Hot questions for Using Neural networks in azure machine learning studio

Top 10 Python Open Source / Neural networks / azure machine learning studio

Question:

I have a minimal example of a neural network with a back-propagation trainer, testing it on the IRIS data set. I started of with 7 hidden nodes and it worked well.

I lowered the number of nodes in the hidden layer to 1 (expecting it to fail), but was surprised to see that the accuracy went up.

I set up the experiment in azure ml, just to validate that it wasn't my code. Same thing there, 98.3333% accuracy with a single hidden node.

Can anyone explain to me what is happening here?


Answer:

First, it has been well established that a variety of classification models yield incredibly good results on Iris (Iris is very predictable); see here, for example.

Secondly, we can observe that there are relatively few features in the Iris dataset. Moreover, if you look at the dataset description you can see that two of the features are very highly correlated with the class outcomes.

These correlation values are linear, single-feature correlations, which indicates that one can most likely apply a linear model and observe good results. Neural nets are highly nonlinear; they become more and more complex and capture greater and greater nonlinear feature combinations as the number of hidden nodes and hidden layers is increased.

Taking these facts into account, that (a) there are few features to begin with and (b) that there are high linear correlations with class, would all point to a less complex, linear function as being the appropriate predictive model-- by using a single hidden node, you are very nearly using a linear model.

It can also be noted that, in the absence of any hidden layer (i.e., just input and output nodes), and when the logistic transfer function is used, this is equivalent to logistic regression.

Question:

I'm working with data scientists who would like to gain insight and understanding of the neural network models that they train using the visual interfaces in Azure Machine Learning Studio/Service.

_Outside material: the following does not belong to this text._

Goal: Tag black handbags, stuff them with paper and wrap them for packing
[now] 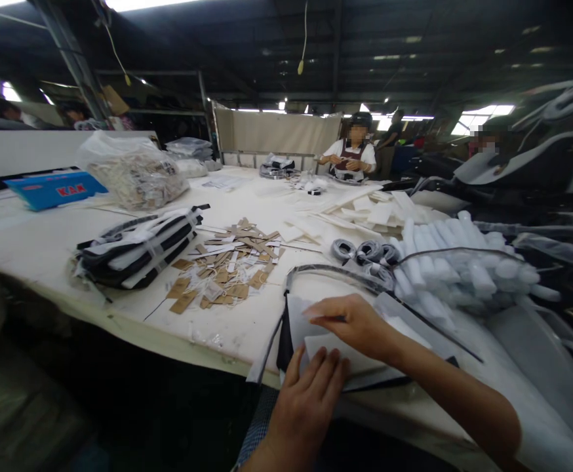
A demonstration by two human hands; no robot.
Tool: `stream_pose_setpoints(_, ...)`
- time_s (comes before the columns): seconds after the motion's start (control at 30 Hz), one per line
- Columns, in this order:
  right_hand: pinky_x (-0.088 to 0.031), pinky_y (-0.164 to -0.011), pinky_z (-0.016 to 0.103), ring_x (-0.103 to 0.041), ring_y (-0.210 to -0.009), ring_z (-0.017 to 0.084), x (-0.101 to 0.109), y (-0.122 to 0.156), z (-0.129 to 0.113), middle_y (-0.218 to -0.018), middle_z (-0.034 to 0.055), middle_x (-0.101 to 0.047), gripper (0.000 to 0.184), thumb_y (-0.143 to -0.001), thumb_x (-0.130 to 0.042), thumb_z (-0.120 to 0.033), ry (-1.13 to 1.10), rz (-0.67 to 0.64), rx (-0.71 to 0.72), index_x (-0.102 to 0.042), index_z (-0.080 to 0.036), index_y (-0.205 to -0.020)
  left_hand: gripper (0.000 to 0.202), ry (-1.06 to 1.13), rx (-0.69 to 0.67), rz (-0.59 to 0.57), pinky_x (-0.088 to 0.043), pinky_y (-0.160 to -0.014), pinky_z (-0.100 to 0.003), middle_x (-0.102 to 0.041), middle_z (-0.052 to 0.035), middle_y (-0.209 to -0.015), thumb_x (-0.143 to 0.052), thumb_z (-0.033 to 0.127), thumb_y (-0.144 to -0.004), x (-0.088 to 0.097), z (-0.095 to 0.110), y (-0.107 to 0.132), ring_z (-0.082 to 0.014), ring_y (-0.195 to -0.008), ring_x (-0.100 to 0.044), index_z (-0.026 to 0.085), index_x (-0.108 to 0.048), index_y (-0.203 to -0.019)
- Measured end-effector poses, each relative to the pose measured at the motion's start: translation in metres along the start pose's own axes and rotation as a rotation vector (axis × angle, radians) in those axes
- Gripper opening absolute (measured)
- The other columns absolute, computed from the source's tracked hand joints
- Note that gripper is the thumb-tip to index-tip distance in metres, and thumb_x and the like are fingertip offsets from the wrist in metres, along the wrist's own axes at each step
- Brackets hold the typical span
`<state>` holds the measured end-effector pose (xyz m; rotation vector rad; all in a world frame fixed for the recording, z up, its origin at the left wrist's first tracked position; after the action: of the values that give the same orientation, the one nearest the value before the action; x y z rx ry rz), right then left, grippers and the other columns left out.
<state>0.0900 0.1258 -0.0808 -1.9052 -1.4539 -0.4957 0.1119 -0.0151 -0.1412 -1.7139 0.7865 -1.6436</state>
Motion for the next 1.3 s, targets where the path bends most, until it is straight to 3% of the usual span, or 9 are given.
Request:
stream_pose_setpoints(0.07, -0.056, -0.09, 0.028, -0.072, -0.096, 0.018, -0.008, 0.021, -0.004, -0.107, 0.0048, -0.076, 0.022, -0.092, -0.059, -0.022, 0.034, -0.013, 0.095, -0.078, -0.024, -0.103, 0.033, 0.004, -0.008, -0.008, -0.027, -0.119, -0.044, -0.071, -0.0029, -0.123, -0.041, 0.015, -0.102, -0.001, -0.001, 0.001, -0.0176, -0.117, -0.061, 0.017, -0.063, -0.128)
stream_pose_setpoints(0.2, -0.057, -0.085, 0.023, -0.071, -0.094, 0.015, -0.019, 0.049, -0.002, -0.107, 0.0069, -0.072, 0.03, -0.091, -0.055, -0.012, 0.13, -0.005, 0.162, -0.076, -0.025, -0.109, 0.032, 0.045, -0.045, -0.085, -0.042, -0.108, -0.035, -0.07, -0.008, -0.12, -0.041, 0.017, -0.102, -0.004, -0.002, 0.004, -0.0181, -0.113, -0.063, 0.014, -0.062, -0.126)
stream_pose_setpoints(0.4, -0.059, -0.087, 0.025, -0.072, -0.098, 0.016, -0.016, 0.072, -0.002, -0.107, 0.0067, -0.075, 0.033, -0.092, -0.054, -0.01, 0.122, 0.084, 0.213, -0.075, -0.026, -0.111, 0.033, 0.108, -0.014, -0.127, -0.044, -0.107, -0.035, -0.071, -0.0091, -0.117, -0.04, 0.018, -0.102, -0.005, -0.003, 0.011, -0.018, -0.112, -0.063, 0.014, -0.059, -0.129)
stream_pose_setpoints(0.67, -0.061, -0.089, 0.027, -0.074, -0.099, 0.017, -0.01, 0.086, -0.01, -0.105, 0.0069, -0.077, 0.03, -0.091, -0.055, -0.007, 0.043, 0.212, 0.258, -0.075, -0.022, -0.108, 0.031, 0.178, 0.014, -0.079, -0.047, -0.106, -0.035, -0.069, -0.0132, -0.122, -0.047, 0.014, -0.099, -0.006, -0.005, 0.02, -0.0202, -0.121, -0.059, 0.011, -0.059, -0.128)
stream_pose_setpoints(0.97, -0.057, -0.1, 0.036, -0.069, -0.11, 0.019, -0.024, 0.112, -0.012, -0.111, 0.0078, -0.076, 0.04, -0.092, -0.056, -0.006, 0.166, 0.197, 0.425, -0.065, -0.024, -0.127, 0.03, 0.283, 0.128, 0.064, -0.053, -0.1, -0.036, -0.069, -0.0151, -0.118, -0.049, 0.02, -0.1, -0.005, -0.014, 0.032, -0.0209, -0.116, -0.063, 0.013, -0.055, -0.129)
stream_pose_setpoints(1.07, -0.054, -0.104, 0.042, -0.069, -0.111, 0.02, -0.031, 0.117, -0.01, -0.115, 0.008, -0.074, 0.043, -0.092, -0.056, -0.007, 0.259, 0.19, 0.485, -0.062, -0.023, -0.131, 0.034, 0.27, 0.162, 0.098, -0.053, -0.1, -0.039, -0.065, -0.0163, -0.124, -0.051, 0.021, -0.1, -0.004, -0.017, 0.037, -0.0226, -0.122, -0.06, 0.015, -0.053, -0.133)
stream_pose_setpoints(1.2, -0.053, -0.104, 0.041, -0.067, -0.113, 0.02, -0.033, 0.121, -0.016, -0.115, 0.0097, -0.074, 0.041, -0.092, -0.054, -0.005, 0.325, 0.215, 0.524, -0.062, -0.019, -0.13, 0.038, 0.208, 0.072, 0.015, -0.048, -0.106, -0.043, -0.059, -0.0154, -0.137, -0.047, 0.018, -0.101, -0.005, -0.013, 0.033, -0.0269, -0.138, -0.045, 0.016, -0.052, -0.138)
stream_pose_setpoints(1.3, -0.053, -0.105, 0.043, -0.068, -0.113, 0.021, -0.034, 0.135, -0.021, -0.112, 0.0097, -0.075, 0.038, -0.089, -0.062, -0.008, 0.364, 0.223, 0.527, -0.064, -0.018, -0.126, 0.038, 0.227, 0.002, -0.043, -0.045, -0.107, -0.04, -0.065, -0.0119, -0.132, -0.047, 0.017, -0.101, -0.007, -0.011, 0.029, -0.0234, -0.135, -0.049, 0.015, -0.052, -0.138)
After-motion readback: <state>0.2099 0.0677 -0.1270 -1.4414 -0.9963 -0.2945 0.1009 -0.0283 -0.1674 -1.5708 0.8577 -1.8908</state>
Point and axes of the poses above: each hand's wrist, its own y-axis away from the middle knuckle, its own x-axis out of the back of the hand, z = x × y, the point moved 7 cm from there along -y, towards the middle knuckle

Is it possible to dump out and inspect the internal representation of a neural network model? Is there a way that I could write code that accesses the nodes and weights of a trained neural network in order to visualize the network as a graph structure? Or if Azure Machine Learning Studio/Service doesn't support this I'd appreciate advice on a different machine learning framework that might be more appropriate for this kind of analysis.

Things I have tried:

  • Train Model outputs an ILearnerDotNet (AML Studio) or Model (AML Service). I looked for items to drag into the workspace where I could write custom code such as Execute Python Script. They seem to accept datasets, but not ILearnerDotNet/Model as input.
  • I wasn't able to locate documentation about the ILearnerDotNet/Model interfaces.
  • Selecting the Train Model output offers the option to Save as Trained Model. This creates a trained model object and that would help me reference the trained model in other places, but I didn't find a way to use this to get at its internals.

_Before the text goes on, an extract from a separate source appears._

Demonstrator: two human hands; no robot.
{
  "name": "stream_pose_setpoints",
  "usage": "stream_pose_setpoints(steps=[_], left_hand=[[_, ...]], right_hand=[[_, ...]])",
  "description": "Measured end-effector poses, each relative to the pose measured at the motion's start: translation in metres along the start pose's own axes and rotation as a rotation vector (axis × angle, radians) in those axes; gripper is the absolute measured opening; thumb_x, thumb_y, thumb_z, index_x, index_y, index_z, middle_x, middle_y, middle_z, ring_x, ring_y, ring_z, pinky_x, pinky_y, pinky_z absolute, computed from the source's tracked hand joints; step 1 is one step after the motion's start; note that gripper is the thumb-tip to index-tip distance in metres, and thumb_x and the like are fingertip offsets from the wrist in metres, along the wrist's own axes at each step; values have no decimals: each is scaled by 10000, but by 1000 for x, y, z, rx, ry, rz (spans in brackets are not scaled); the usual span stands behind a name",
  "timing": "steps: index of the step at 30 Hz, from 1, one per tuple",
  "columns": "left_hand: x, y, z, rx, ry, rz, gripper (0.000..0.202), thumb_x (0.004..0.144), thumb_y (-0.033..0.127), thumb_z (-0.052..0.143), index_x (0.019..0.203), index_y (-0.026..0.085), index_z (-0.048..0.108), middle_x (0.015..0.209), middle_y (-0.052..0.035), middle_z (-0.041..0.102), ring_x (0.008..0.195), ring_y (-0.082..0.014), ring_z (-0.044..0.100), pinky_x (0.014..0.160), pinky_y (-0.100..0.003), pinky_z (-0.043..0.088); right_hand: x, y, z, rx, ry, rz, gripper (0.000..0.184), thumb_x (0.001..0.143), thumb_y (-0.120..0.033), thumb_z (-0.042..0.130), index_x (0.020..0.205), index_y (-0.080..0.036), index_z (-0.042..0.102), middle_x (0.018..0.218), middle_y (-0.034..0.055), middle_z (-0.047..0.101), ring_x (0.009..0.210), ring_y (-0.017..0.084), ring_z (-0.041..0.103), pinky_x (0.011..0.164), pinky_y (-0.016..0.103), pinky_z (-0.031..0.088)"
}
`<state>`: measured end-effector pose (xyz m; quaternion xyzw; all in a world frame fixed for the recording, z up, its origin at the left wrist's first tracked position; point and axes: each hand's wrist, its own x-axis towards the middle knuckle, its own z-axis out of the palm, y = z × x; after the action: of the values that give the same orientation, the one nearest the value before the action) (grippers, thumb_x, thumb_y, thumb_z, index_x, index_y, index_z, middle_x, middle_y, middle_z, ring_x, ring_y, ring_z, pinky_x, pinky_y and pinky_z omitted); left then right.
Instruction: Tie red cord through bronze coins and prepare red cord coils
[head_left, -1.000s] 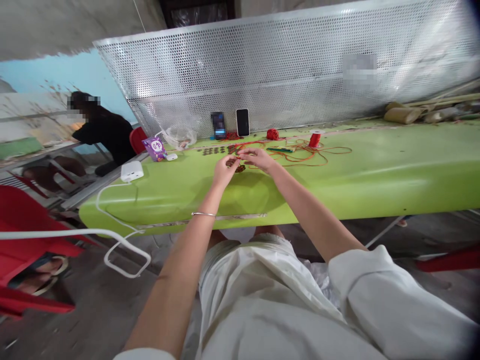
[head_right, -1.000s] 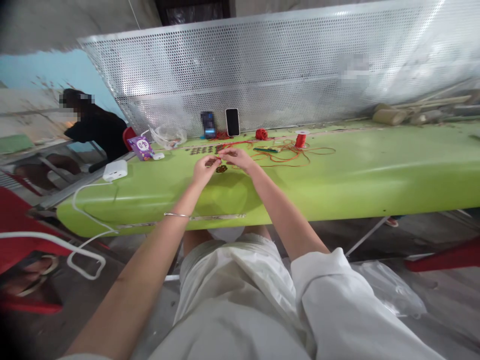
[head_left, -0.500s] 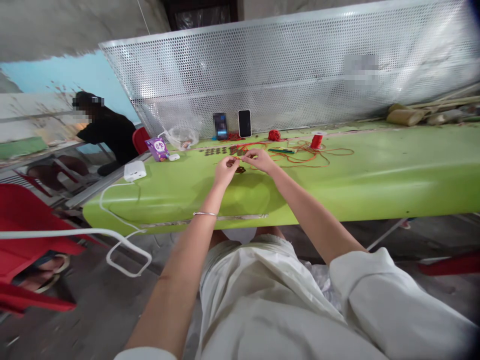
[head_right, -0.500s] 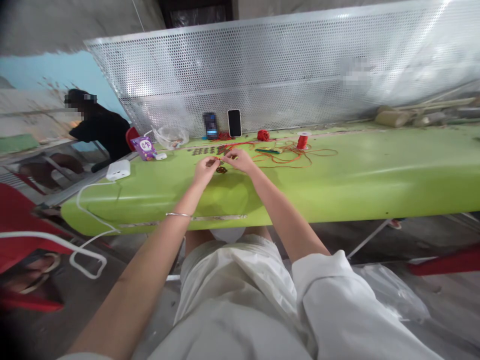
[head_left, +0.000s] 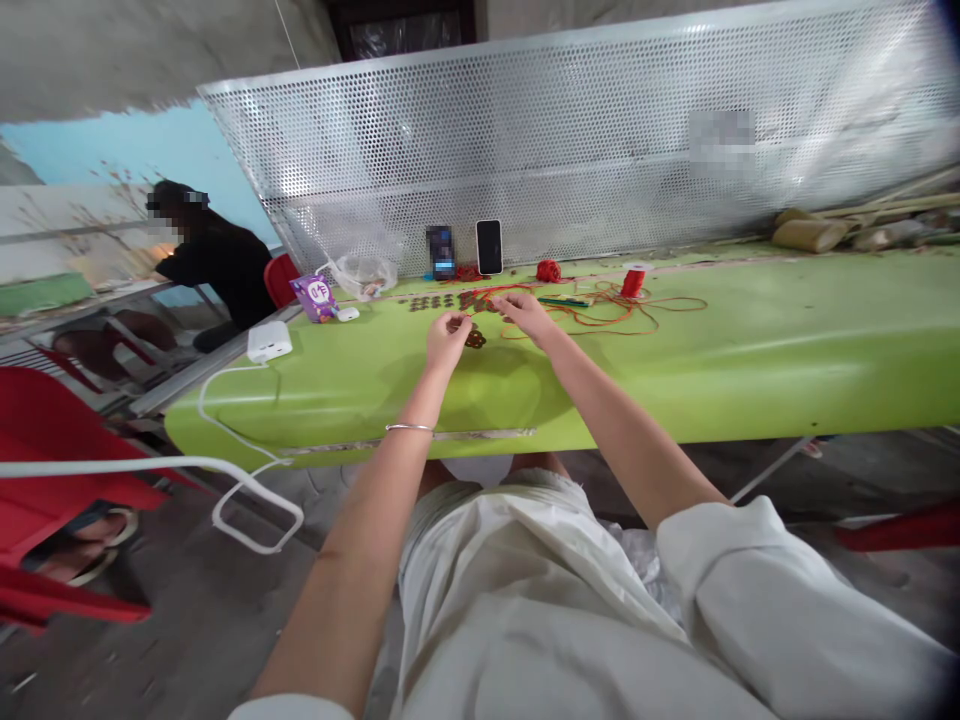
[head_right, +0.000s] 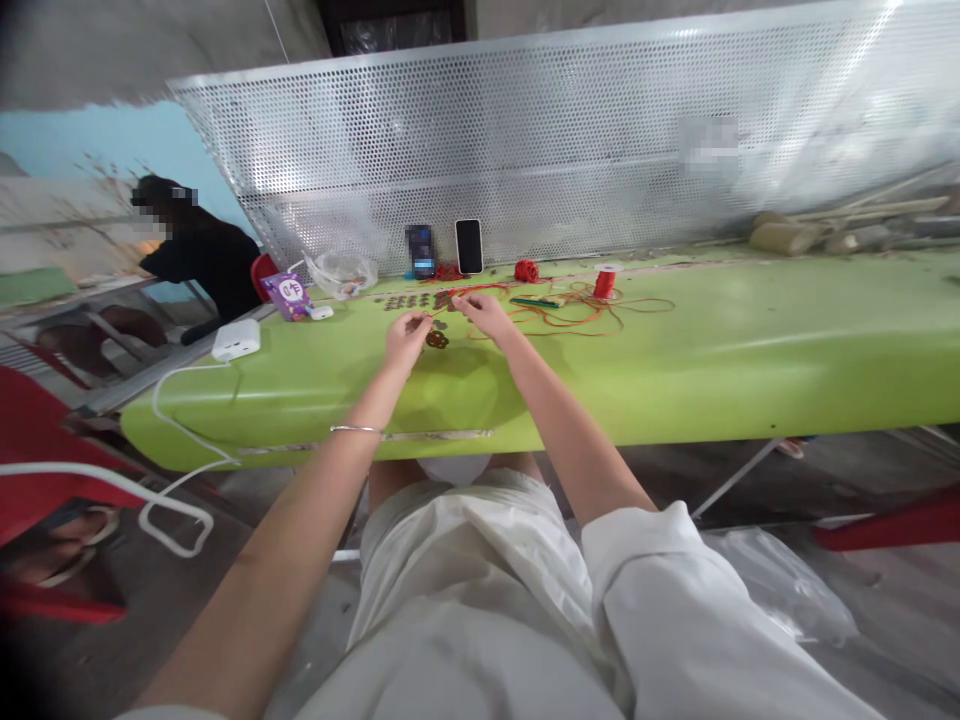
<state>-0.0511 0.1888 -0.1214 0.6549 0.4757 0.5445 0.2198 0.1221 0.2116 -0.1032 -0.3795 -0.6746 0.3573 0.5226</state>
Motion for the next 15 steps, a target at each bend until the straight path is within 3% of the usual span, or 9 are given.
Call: stream_pose_setpoints(steps=[15], left_hand=[[0, 2, 1, -55, -93, 78, 181, 906, 277, 583, 990, 120, 616, 938, -46, 646, 792, -147, 633, 716, -326, 551]], right_hand=[[-9, -11, 3, 316, -39, 164, 271, 846, -412, 623, 728, -170, 592, 802, 32, 660, 649, 76, 593, 653, 203, 483]])
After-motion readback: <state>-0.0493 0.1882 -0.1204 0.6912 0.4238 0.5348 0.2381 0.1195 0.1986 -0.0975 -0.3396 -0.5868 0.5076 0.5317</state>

I'm new to the Azure Machine Learning landscape, and could use some help with how to get started on how to access this data.


Answer:

Quote from Azure ML Exam reference:

By default, the architecture of neural networks is limited to a single hidden layer with sigmoid as the activation function and softmax in the last layer. You can change this in the properties of the model, opening the Hidden layer specification dropdown list, and selecting a Custom definition script. A text box will appear in which you will be able to insert a Net# script. This script language allows you to define neural networks architectures.

For instance, if you want to create a two layer network, you may put the following code.

input Picture [28, 28];
hidden H1 [200] from Picture all;
hidden H2 [200] from H1 all;
output Result [10] softmax from H2 all;

Nevertheless, with Net# you will face certain limitations as, it does not accept regularization (neither L2 nor dropout). Also, there is no ReLU activation that are commonly used in deep learning due to their benefits in backpropagation. You cannot modify the batch size of the Stochastic Gradient Descent (SGD). Besides that, you cannot use other optimization algorithms. You can use SGD with momentum, but not others like Adam, or RMSprop. You cannot define recurrent or recursive neural networks.

Another great tool is CNTK (Cognitive Toolkit) that allows you defining your computational graph and create a fully customizable model. Quote from documentation

It is a Microsoft open source deep learning toolkit. Like other deep learning tools, CNTK is based on the construction of computational graphs and their optimization using automatic differentiation. The toolkit is highly optimized and scales efficiently (from CPU, to GPU, to multiple machines). CNTK is also very portable and flexible; you can use it with programming languages like Python, C#, or C++, but you can also use a model description language called BrainScript.